Problem description | Produce an exact copy of the first line of the data below and each line after it, please, up to and including the one with "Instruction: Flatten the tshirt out".

---------- Material provided

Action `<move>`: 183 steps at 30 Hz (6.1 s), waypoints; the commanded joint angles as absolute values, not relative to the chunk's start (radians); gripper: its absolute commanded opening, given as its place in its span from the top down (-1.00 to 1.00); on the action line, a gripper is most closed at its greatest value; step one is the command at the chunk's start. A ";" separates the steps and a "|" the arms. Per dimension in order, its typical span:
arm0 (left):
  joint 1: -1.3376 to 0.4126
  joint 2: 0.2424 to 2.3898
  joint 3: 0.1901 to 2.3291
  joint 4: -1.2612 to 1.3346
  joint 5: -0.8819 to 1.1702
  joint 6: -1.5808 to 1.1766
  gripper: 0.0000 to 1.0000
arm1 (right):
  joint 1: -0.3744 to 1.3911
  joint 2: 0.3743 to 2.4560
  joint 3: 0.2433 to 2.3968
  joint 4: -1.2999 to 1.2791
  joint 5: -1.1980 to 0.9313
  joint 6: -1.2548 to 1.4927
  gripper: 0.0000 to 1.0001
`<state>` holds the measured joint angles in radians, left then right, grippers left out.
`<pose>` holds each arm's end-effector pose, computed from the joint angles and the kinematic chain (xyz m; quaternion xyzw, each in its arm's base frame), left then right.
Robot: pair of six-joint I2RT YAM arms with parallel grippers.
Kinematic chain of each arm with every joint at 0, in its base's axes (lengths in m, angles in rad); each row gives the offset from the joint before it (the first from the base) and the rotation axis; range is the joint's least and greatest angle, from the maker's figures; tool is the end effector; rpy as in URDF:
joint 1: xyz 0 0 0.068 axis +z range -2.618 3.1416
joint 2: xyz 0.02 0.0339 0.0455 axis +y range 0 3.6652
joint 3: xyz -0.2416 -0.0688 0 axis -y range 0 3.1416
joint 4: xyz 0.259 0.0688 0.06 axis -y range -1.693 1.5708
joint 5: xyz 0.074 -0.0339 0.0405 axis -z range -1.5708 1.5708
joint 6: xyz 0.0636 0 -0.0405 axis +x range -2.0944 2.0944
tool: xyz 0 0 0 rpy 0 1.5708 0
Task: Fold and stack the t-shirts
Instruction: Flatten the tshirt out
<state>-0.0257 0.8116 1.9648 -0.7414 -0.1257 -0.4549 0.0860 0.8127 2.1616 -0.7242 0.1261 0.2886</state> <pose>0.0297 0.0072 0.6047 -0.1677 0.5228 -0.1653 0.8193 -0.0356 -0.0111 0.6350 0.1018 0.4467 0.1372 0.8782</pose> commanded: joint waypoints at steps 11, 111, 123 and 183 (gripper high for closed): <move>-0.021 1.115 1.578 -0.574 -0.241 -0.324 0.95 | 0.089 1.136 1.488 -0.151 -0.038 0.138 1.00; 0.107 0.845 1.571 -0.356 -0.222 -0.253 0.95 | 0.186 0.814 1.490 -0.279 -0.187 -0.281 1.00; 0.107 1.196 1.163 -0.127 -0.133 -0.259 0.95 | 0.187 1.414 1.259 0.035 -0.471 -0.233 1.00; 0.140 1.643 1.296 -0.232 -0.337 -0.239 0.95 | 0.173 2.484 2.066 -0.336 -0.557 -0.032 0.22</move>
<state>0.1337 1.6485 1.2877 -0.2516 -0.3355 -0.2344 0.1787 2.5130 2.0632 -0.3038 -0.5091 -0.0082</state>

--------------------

Solution for this exercise |
Action `<move>`: 183 steps at 30 Hz (6.1 s), waypoints; the commanded joint angles as absolute values, not relative to the chunk's start (radians); gripper: its absolute commanded opening, given as its place in its span from the top down (-1.00 to 1.00); on the action line, a gripper is most closed at its greatest value; step one is the command at the chunk's start. A ";" separates the steps and a "|" the arms. Per dimension in order, its typical span:
arm0 (left):
  joint 1: -1.3376 to 0.4126
  joint 2: 0.2424 to 2.3898
  joint 3: 0.1901 to 2.3291
  joint 4: -1.2612 to 1.3346
  joint 5: -0.8819 to 1.1702
  joint 6: -1.5808 to 1.1766
  gripper: 0.0000 to 1.0000
arm1 (right):
  joint 1: -0.3744 to 1.3911
  joint 2: 0.3743 to 2.4560
  joint 3: 0.2433 to 2.3968
  joint 4: -1.2999 to 1.2791
  joint 5: -1.1980 to 0.9313
  joint 6: -1.2548 to 1.4927
  gripper: 0.0000 to 1.0001
`<state>` holds the measured joint angles in radians, left then right, grippers left out.
`<pose>` holds each arm's end-effector pose, computed from the joint angles and the kinematic chain (xyz m; quaternion xyzw, each in its arm's base frame), left then right.
Robot: pair of six-joint I2RT YAM arms with parallel grippers.
Kinematic chain of each arm with every joint at 0, in its base's axes (lengths in m, angles in rad); each row gives the offset from the joint before it (the first from the base) and the rotation axis; range is the joint's least and greatest angle, from the maker's figures; tool is the end effector; rpy as in URDF:
joint 1: xyz 0 0 0.068 axis +z range -2.618 3.1416
joint 2: xyz 0.02 0.0339 0.0455 axis +y range 0 3.6652
joint 3: xyz -0.2416 -0.0688 0 axis -y range 0 3.1416
joint 4: xyz 0.259 0.0688 0.06 axis -y range -1.693 1.5708
joint 5: xyz 0.074 -0.0339 0.0405 axis -z range -1.5708 1.5708
joint 6: xyz 0.0636 0 -0.0405 axis +x range -2.0944 2.0944
tool: xyz 0 0 0 rpy 0 1.5708 0
Task: Fold and stack the t-shirts
Instruction: Flatten the tshirt out

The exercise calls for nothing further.